The cell type annotation for both integrated objects was based on markers (Supplementary Table 3) that have been previously validated and show specific local expression on the atlas UMAP. Marker gene-expression z-scores were calculated depending on clustering. Clusters were defined using the Seurat FindClusters function by testing the modularity parameter, ranging from res = 2 (low) to res = 300 (high), until the reasonable cluster numbers were reached. Coarse and finely-resolved clusters were annotated by comparing average marker gene z-scores. Cells annotated with the same cell identity by both resolutions were considered confidently annotated, forming the consensus annotation. This combination effectively annotated rare cell types while capturing major cell types given that high resolution and low noise provided by low-resolution are balanced. New reference expression profiles for each cell type were built by averaging the expression values for cells in the consensus annotation. All cells were then re-annotated using the correlation-based approach, which calculates Pearson correlation coefficients between each cell and reference expression profiles for cell types, assigning each cell the cell type with the highest correlation coefficient.
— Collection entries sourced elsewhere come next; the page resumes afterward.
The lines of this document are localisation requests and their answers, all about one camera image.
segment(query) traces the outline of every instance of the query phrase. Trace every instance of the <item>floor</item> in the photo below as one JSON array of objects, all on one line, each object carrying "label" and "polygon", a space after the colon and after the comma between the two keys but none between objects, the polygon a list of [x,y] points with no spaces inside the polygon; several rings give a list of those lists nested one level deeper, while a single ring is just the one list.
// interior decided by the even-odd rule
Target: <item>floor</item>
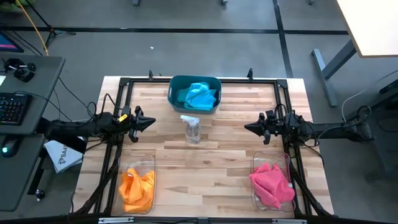
[{"label": "floor", "polygon": [[[37,10],[53,26],[128,28],[219,28],[278,29],[272,0],[229,0],[221,7],[217,0],[143,0],[139,7],[131,1],[36,0]],[[285,30],[345,30],[335,1],[279,0]],[[23,16],[0,14],[0,21],[12,26],[29,26]],[[19,32],[41,49],[34,32]],[[329,61],[349,40],[348,35],[285,35],[294,78],[303,78],[316,123],[341,121],[341,108],[330,108],[314,72],[310,52],[319,48]],[[163,75],[211,75],[243,77],[253,68],[255,77],[286,78],[278,34],[176,34],[176,33],[89,33],[63,36],[53,41],[50,55],[65,57],[62,78],[84,102],[96,101],[105,75],[147,75],[148,70]],[[331,79],[341,104],[347,97],[369,88],[350,101],[345,111],[369,102],[377,91],[398,75],[382,82],[378,78],[396,70],[398,58],[360,59],[352,57]],[[56,90],[61,107],[72,119],[85,119],[85,108],[61,86]],[[47,119],[58,116],[48,107]],[[385,147],[393,148],[396,134],[385,134],[372,126]],[[364,176],[381,169],[376,147],[348,140],[323,140],[321,153],[335,214],[345,218],[398,222],[398,181],[365,181]],[[1,218],[42,217],[67,213],[78,172],[55,175],[45,172],[40,188],[45,200],[26,196],[13,213]]]}]

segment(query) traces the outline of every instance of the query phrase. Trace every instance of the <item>computer monitor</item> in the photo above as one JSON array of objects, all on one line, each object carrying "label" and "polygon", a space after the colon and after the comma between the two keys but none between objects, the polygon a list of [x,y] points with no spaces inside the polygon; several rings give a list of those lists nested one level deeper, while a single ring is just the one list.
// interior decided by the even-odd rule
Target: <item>computer monitor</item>
[{"label": "computer monitor", "polygon": [[7,34],[0,31],[0,51],[22,53],[24,49],[18,46]]}]

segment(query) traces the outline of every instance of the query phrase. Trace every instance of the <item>pink cloth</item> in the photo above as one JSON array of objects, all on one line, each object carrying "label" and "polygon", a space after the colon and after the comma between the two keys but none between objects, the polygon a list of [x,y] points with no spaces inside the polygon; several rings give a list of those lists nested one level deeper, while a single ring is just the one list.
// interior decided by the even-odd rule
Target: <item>pink cloth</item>
[{"label": "pink cloth", "polygon": [[293,188],[289,187],[285,176],[277,164],[272,166],[263,164],[254,174],[250,174],[256,195],[260,201],[269,207],[280,209],[280,204],[289,202],[294,197]]}]

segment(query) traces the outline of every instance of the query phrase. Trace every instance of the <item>yellow cable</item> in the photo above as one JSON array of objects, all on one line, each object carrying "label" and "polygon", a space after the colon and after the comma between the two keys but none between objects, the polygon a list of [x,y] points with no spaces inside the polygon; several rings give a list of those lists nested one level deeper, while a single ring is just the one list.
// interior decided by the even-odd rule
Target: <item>yellow cable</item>
[{"label": "yellow cable", "polygon": [[25,16],[26,16],[27,19],[30,21],[30,23],[32,24],[33,28],[36,30],[37,35],[39,35],[40,40],[42,41],[42,44],[43,44],[43,46],[44,46],[45,54],[46,54],[47,56],[49,56],[49,50],[47,50],[47,47],[45,46],[45,43],[44,43],[44,40],[43,40],[43,37],[41,36],[40,32],[37,30],[36,25],[34,24],[34,22],[32,21],[32,19],[31,19],[30,16],[28,15],[28,13],[25,11],[24,7],[23,7],[22,4],[19,2],[19,0],[16,0],[16,1],[17,1],[17,3],[18,3],[19,7],[21,7],[21,9],[24,11]]}]

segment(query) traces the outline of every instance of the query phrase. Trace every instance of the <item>keyboard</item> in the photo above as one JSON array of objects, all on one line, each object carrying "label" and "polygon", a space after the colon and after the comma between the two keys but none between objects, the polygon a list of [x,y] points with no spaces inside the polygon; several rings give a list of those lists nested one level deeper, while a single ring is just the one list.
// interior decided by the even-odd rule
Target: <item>keyboard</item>
[{"label": "keyboard", "polygon": [[0,93],[0,125],[21,125],[32,95]]}]

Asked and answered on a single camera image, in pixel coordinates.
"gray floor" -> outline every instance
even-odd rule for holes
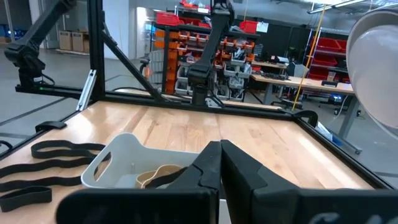
[[[17,144],[34,134],[34,126],[43,121],[58,120],[72,113],[77,100],[55,96],[16,93],[14,87],[19,83],[17,68],[4,56],[4,46],[0,45],[0,139]],[[40,59],[46,63],[44,73],[52,77],[58,85],[83,87],[90,70],[90,60],[86,56],[63,55],[58,52],[41,51]],[[120,86],[139,87],[137,80],[117,60],[105,60],[106,89]],[[258,103],[250,94],[245,102]],[[335,120],[334,106],[322,105],[316,100],[307,100],[303,107],[318,113],[320,122],[334,132],[338,132],[345,112]],[[398,151],[394,145],[397,140],[382,131],[372,119],[362,114],[356,118],[347,140],[363,149],[360,155],[349,151],[358,161],[377,172],[388,182],[398,187]]]

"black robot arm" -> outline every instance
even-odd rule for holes
[[[59,18],[76,6],[76,0],[58,0],[44,11],[25,36],[7,45],[4,53],[9,61],[19,67],[21,86],[43,84],[45,64],[38,59],[39,46]]]
[[[206,105],[208,93],[212,91],[211,73],[214,56],[221,38],[234,21],[234,11],[229,0],[214,0],[211,5],[212,28],[209,40],[199,61],[192,64],[188,70],[188,81],[193,87],[192,104]]]

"wooden table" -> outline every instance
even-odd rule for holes
[[[192,152],[200,152],[209,141],[229,139],[266,167],[301,187],[371,189],[349,167],[290,121],[100,101],[66,123],[68,126],[65,129],[50,131],[11,154],[1,161],[0,167],[41,161],[33,159],[30,154],[31,145],[39,141],[66,139],[75,143],[107,144],[120,133],[133,133],[147,147]],[[33,180],[54,175],[73,177],[80,175],[85,167],[20,173],[1,181]],[[54,223],[59,201],[82,186],[52,188],[51,203],[0,213],[1,223]]]
[[[272,101],[273,85],[298,87],[301,82],[300,77],[289,77],[289,80],[275,80],[272,78],[262,77],[261,75],[251,75],[251,78],[253,78],[257,82],[268,83],[263,99],[263,103],[265,105],[269,105]],[[302,83],[302,89],[323,91],[328,93],[340,93],[342,95],[352,95],[351,103],[348,106],[348,110],[345,114],[343,124],[341,125],[340,130],[338,131],[338,135],[341,138],[343,139],[347,138],[349,129],[353,125],[356,113],[359,108],[359,101],[355,96],[351,84],[339,83],[337,84],[337,87],[329,87],[329,86],[323,86],[321,80],[312,80],[310,78],[304,78]]]

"beige strap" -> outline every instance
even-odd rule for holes
[[[182,167],[178,165],[169,164],[169,165],[162,165],[157,170],[152,170],[142,173],[136,178],[136,188],[145,189],[145,186],[149,184],[153,179],[173,174],[179,171],[180,169],[182,169]]]

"aluminum frame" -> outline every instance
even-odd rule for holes
[[[191,105],[185,99],[173,99],[172,101],[159,101],[153,99],[151,96],[118,93],[105,90],[105,76],[104,76],[104,41],[103,41],[103,5],[102,0],[88,0],[88,22],[90,32],[90,69],[96,70],[97,79],[91,95],[91,102],[96,101],[112,101],[118,103],[130,103],[135,105],[155,106],[163,108],[173,108],[178,110],[201,111],[206,113],[221,113],[233,114],[236,116],[250,116],[267,119],[281,119],[297,123],[305,132],[309,133],[316,141],[322,144],[327,150],[333,153],[339,160],[346,164],[350,169],[355,171],[362,179],[369,183],[375,189],[394,189],[392,185],[385,180],[378,177],[374,172],[369,170],[364,165],[360,164],[347,152],[342,150],[333,142],[318,133],[315,128],[310,126],[302,118],[295,117],[291,114],[285,113],[281,110],[269,110],[265,108],[256,108],[250,106],[232,106],[225,105],[225,108],[207,108],[204,106]],[[24,88],[16,86],[16,91],[24,93],[35,93],[40,95],[65,96],[79,99],[82,89],[66,86],[42,86],[40,88]],[[61,121],[66,121],[72,116],[78,114],[76,111]],[[47,131],[41,131],[34,134],[31,138],[22,141],[12,148],[9,152],[0,156],[0,160],[16,152],[18,149],[24,147],[29,142],[35,140],[39,136],[45,134]]]

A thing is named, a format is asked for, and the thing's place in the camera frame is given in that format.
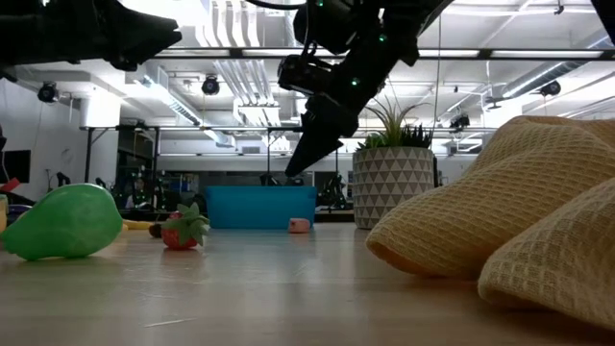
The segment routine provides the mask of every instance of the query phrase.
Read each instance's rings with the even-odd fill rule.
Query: yellow cloth
[[[615,178],[496,251],[479,294],[495,305],[542,306],[615,330]]]
[[[476,279],[507,241],[612,177],[615,121],[516,117],[461,179],[387,214],[367,247],[408,273]]]

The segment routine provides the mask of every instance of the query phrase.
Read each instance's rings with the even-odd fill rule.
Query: desk
[[[0,343],[572,345],[615,334],[557,313],[494,309],[475,284],[375,259],[351,224],[312,235],[213,231],[205,252],[130,231],[95,257],[23,262],[0,250]]]

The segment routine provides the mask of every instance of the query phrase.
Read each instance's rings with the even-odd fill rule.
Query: green pear toy
[[[66,185],[48,193],[0,234],[5,250],[25,260],[83,258],[122,231],[113,198],[98,185]]]

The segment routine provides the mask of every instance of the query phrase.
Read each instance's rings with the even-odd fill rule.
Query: strawberry toy
[[[187,207],[177,206],[162,224],[162,241],[169,249],[187,250],[197,244],[203,246],[203,236],[209,231],[209,220],[199,213],[199,206],[193,203]]]

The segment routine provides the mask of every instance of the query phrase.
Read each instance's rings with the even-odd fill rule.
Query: small pink toy
[[[288,223],[288,232],[292,235],[301,235],[309,233],[309,220],[300,218],[291,218]]]

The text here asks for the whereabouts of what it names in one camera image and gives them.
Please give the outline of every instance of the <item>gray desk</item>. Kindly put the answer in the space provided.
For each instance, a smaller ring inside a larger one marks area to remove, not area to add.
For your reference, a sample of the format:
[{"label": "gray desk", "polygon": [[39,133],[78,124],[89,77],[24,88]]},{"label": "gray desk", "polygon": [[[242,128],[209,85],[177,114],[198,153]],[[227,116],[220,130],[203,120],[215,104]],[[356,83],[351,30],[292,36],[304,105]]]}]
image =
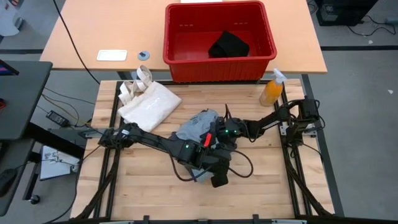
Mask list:
[{"label": "gray desk", "polygon": [[[0,173],[26,164],[28,161],[34,162],[35,168],[23,198],[28,200],[38,177],[37,169],[41,160],[40,154],[31,151],[36,141],[77,158],[83,156],[84,149],[30,122],[50,76],[52,63],[10,61],[6,63],[18,70],[19,75],[0,76],[0,98],[7,103],[6,107],[0,110],[0,141],[3,143],[0,149]],[[0,216],[6,214],[24,168],[25,166],[18,168],[17,177],[11,188],[6,195],[0,197]]]}]

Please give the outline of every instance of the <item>black fabric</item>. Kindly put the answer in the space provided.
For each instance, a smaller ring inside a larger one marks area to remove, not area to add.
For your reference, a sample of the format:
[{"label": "black fabric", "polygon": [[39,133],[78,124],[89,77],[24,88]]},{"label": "black fabric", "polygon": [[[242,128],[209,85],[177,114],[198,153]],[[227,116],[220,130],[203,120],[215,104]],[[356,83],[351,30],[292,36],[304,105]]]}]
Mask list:
[{"label": "black fabric", "polygon": [[247,57],[249,45],[232,33],[224,31],[208,53],[212,58]]}]

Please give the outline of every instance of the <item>plastic bottle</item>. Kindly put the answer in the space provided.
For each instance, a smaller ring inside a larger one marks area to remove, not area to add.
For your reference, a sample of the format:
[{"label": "plastic bottle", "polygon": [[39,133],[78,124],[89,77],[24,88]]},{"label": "plastic bottle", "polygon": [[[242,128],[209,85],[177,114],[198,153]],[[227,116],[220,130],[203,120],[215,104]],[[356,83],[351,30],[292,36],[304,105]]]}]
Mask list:
[{"label": "plastic bottle", "polygon": [[260,96],[260,104],[262,106],[272,106],[282,94],[283,82],[286,81],[286,77],[278,69],[274,68],[275,80],[269,82],[264,91]]}]

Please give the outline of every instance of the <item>red basket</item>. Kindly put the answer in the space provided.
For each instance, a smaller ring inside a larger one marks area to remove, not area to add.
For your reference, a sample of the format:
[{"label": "red basket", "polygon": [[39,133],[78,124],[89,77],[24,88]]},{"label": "red basket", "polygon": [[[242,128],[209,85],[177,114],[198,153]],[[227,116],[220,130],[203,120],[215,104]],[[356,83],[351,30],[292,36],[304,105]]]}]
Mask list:
[{"label": "red basket", "polygon": [[[249,44],[247,57],[209,57],[209,48],[224,30]],[[262,2],[170,4],[166,8],[163,60],[175,82],[258,80],[276,54]]]}]

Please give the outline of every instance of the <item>wooden table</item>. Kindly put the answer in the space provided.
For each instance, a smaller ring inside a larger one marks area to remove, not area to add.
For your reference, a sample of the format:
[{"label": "wooden table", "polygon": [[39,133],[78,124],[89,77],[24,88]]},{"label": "wooden table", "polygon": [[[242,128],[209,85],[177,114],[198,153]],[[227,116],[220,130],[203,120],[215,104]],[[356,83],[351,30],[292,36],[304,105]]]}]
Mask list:
[{"label": "wooden table", "polygon": [[[101,82],[92,122],[95,128],[109,126],[115,88],[116,81]],[[172,85],[168,88],[183,101],[153,130],[163,137],[169,137],[203,109],[224,115],[225,103],[237,118],[257,120],[274,110],[258,102],[264,85]],[[288,80],[286,92],[288,100],[303,98],[300,80]],[[304,141],[317,148],[315,138],[305,137]],[[88,141],[85,153],[96,148],[97,142],[98,139]],[[267,130],[255,143],[239,138],[237,144],[238,150],[252,160],[254,175],[242,179],[229,173],[229,184],[216,189],[209,182],[178,180],[166,153],[140,144],[125,149],[121,153],[112,220],[142,220],[144,215],[150,215],[151,220],[250,219],[253,214],[259,214],[260,218],[294,217],[277,127]],[[308,188],[333,213],[319,155],[305,146],[299,150]],[[84,161],[71,217],[78,215],[96,192],[103,155],[104,149],[100,148]],[[247,160],[239,154],[233,154],[231,167],[242,174],[249,172]],[[180,175],[188,177],[183,166],[177,165],[177,168]],[[107,196],[104,194],[100,216],[104,215]],[[303,212],[301,194],[298,199]]]},{"label": "wooden table", "polygon": [[[326,73],[306,0],[261,0],[277,48],[277,57],[267,71],[285,73]],[[162,58],[165,8],[180,0],[67,0],[62,15],[76,47],[90,70],[131,71],[140,65],[168,70]],[[127,50],[123,62],[97,61],[99,50]],[[137,58],[146,50],[150,58]],[[55,70],[83,70],[68,34],[59,19],[45,46],[41,61]]]}]
To eliminate the potential occurrence of specific cell groups being filtered out during our COPILOT-based scRNA-seq data preprocessing, possibility as a result of induced cell stresses, we also conducted an examination of the cell type identities for the low-quality cells and found no enrichment of any particular cell type (Supplementary Data 9). This confirmed that we have inclusively incorporated high-quality cells representative of all major cell types in an unbiased manner.

For developmental-stage annotation, correlation annotation compared each cell from scRNA-seq to bulk data from morphologically defined sections (Supplementary Data 2) for both the 12-sample WT atlas and the 8-sample integrated object grown in gel versus soil.

Plotting gene-expression values on the UMAP projection

We examined the gene expression patterns by plotting the log-normalized, ‘corrected’ counts produced by the SCTransform function rather than the batch-corrected ‘integrated’ values. The UMAPs were generated with the ‘featureplot’ function in the Seurat package.

Jupyter notebooks illustrating the gene expression plotting process are available on GitHub at https://github.com/zhumy09/scRNA-seq-for-rice.

Pseudotime estimation and heatmaps of gene-expression trends

Rice root epidermal cells were extracted from the integrated Seurat objects (12 gel-grown Xkitaake). Pseudotime was then inferred on the SCT assay of the extracted epidermal cells using Monocle3 (ref. ⁴⁶). The learn_graph and order_cell functions in Monocle3 package were used to generate pseudotime metadata. Owing to the complexity of defining epidermal principal points, we opted to calculate pseudotime values separately for atrichoblast and trichoblast cells. Subsequently, these values were merged back into the pseudotime metadata. Furthermore, we manually delineated ten developmental groups. The construction of a UMAP representing the pseudotime trajectory and gene expression (SCT) was achieved using the ‘plot_cells’ and ‘plot_genes_in_pseudotime’ functions in the Monocle3 package. Differential expression analysis for genes was conducted using the ‘graph_test’ function within Monocle3. The modular expression trends of DEGs were visualized using the ComplexHeatmap package in R⁴⁷.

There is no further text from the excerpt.